Ont. couple seeks injunction to stop wind-farm expansion
'I'm not interested in being a guinea pig,' says resident, citing health concerns of turbines
A rural Ontario couple is heading to court to halt development of a large wind farm near the shores of Lake Huron – at least until Health Canada completes a new two-year study on the potential risks of living next to industrial wind turbines.
Lawyers for Shawn and Trish Drennan sent notice Monday to the Ontario government announcing they are seeking an injunction against expanding the Kingsbridge 2 wind farm near Goderich, Ont., by Alberta-based Capital Power.
They argue that in light of Health Canada’s announcement in July to study the health of 2,000 residents across Canada who live near wind farms, all construction should be stopped on the 140 turbines set to go up near the Drennans' farm — several of which would be located within 700 metres of their home.
"There is no real set understanding how these things are going to affect people and I'm not interested in being a guinea pig!" Shawn Drennan told CBC News in an interview at his farm in Ashfield-Colborne-Wawanosh Township.
Some of Ontario’s first industrial wind turbines were erected within 300 to 400 metres from people’s homes. After complaints, the government changed its regulations to require a setback distance of at least 550 metres.
But Shawn Drennan says he's worried about the health of his family, as well as the effect turbine noise and vibrations could have on his livestock and soil, fearing it will kill off moles and earth worms that he says are vital to his "no-till" soil and acreage.
"Until they have the final results, they should have a moratorium," he said.
If the injunction request is granted, it could have far-reaching implications for hundreds of wind-farm developments across Canada.
Halting turbines needs evidence, health minister says
The federal health study is adding fuel to a controversy that has dogged the Ontario government since it began approving thousands of wind turbines in rural areas in a bid to develop a "clean, green" energy sector as an alternative to coal and nuclear power.
Provincial ministers have long maintained there is no scientific evidence that wind turbines directly cause ill health, dismissing concerns and complaints from residents.
"Now may be the time to slow things down so that Health Canada can give a 'yay or nay' on the health impacts of these things."—Julian Falconer, lawyer
However, CBC News has documented scores of people who reported ringing in their ears, vertigo, sleeplessness and other stress-related ailments they attribute to living downwind from turbines.
Several residents complain about the audible swooshing noises from turbine blades and transformer stations.

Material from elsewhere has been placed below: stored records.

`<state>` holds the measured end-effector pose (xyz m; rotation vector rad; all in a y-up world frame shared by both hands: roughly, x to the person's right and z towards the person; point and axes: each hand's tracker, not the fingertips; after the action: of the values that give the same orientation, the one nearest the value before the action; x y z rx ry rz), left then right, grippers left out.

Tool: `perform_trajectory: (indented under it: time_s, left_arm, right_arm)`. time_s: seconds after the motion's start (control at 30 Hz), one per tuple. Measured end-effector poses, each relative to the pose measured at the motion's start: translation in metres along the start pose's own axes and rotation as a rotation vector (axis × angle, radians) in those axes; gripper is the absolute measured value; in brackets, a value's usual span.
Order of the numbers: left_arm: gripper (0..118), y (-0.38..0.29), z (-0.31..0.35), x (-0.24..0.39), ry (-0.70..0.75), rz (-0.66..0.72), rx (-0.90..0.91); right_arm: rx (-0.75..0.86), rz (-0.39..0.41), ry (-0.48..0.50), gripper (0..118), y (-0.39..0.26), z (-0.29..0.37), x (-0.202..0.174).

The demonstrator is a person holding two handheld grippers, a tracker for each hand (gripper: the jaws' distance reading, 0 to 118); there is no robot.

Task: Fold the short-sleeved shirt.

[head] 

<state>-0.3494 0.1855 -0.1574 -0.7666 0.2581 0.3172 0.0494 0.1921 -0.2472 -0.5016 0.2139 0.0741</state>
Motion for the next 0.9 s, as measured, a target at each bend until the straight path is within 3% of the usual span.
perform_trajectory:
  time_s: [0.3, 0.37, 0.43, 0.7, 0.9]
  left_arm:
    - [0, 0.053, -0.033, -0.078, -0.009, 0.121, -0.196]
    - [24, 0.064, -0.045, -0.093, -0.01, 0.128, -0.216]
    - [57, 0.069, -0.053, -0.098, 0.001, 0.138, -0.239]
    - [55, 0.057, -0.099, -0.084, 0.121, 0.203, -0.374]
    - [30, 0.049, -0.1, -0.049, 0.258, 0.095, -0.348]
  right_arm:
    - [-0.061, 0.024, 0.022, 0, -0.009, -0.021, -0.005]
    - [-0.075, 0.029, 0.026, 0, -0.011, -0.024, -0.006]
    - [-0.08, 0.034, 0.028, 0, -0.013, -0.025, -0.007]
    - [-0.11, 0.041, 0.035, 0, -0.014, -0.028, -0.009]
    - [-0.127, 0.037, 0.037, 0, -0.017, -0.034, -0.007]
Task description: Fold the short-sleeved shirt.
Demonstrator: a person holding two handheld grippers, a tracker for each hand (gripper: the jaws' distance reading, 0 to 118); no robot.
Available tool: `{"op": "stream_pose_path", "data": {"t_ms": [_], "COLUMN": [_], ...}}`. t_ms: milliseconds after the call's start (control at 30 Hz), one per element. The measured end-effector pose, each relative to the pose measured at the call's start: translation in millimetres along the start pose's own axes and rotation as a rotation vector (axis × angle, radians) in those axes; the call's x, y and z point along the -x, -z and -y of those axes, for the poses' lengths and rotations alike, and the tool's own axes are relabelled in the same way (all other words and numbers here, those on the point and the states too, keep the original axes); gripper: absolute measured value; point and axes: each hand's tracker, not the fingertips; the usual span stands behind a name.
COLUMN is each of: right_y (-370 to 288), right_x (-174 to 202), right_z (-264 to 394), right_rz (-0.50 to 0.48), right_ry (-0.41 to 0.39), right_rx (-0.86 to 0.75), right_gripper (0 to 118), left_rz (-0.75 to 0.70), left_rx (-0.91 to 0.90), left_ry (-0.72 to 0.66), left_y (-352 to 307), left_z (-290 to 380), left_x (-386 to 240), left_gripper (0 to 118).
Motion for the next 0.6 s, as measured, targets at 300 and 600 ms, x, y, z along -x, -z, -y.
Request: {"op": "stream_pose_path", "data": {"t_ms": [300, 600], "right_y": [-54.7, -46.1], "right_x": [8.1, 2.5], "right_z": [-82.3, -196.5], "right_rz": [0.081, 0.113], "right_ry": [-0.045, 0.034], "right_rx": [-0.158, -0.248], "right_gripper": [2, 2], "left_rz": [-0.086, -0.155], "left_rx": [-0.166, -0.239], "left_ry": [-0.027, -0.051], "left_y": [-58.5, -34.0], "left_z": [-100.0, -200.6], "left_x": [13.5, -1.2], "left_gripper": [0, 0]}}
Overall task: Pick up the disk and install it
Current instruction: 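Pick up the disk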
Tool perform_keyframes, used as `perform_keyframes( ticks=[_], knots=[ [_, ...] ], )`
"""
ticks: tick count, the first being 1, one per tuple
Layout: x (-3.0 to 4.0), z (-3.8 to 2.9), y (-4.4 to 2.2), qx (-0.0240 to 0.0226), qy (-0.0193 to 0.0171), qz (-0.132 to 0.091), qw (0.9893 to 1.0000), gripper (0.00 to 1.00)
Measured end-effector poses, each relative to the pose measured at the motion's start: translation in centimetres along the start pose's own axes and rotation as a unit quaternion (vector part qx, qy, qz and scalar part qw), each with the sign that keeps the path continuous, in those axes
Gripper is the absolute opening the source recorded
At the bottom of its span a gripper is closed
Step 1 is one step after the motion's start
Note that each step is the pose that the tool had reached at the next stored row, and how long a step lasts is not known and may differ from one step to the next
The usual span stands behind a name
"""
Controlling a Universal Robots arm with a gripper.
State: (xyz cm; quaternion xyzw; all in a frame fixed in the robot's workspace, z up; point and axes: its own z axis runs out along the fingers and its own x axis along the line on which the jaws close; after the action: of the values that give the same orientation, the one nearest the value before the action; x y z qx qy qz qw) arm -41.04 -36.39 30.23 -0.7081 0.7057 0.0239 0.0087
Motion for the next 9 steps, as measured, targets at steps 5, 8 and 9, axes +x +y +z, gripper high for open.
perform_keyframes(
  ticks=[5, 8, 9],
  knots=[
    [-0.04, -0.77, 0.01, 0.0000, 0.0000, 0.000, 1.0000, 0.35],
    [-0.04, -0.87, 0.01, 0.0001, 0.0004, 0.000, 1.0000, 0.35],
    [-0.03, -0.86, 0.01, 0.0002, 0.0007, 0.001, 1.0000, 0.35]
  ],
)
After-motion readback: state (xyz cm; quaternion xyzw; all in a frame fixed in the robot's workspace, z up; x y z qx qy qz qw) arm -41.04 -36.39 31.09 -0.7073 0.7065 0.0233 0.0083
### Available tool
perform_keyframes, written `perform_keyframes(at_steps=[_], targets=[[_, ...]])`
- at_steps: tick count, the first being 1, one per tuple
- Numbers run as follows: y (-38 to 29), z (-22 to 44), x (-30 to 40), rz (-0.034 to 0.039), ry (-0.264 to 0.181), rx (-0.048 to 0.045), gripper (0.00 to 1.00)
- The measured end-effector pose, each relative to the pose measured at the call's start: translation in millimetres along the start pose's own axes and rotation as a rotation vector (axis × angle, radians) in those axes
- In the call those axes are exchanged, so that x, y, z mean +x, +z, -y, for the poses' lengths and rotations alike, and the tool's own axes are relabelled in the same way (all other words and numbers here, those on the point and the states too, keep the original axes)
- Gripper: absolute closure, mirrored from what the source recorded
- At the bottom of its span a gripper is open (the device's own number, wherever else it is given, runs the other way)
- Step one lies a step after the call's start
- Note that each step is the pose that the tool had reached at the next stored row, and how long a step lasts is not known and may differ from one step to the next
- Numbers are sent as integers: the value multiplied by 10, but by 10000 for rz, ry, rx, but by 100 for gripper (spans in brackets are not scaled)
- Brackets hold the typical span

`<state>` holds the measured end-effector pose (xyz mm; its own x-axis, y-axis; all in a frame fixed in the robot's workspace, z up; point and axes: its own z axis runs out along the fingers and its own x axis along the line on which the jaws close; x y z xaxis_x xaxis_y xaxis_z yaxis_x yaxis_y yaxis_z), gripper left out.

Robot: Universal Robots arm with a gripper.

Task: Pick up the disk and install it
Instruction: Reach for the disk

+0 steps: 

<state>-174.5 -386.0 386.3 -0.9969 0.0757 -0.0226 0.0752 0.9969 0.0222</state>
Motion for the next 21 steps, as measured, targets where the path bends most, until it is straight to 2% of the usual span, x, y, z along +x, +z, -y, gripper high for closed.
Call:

Some even claim they were forced to abandon their homes and were unable to sell their properties due to their proximity to the wind farm. Others have sold their properties directly to the wind-power companies who demanded confidentiality clauses prohibiting those residents from discussing the sale price or any health problems they may have suffered.
Shortly after announcing the wind-turbine study in July, federal Health Minister Leona Aglukkaq told CBC News: "We heard from Canadians their questions and concerns about wind power. Right now, we do not have the scientific evidence to make an informed decision on whether there is a health impact or not."
Turbines said to be ‘safe’ distance from homes
Capital Power acknowledges it has heard the residents’ health concerns but a spokesperson says there are no plans to delay construction of the new 140 turbines near Goderich set to go up in 2013.
"We have been planning this project for some time," Laurie Wilson told CBC News. "We remain confident that following these provincial regulations wind is a safe and healthy form of power generation."
Ontario’s energy minister also indicated in an email that the government has no plans to postpone construction on thousands of additional turbines approved across the province, despite the Health Canada study. The Ontario government maintains its current regulations for wind farms protect the public.
Yet the Environmental Review Board, the province’s wind-power regulator, concluded in July 2011 that there is no question turbines can cause ill health – and that what needs to be answered is: How close is too close when it comes to wind farms next to homes?
The Drennans' lawyer, Julian Falconer, argues the government is basing the regulations on guesswork, without due diligence to ensure people’s health is protected.
"If you surround the Drennan farm with 140 wind turbines, over 400 feet [122 metres] high each of them, and you don't know the connection between the noise emanating from these massive structures and health effects, why in the world would you subject them to it first, and then get a report a later? It boggles the mind," Falconer said.
"Now may be the time to slow things down so that Health Canada can give a 'yea or nay' on the health impacts of these things, and most important give some guidance on what are reasonable criteria for putting them around people's homes. I mean this is not just a NIMBY [not in my backyard] issue."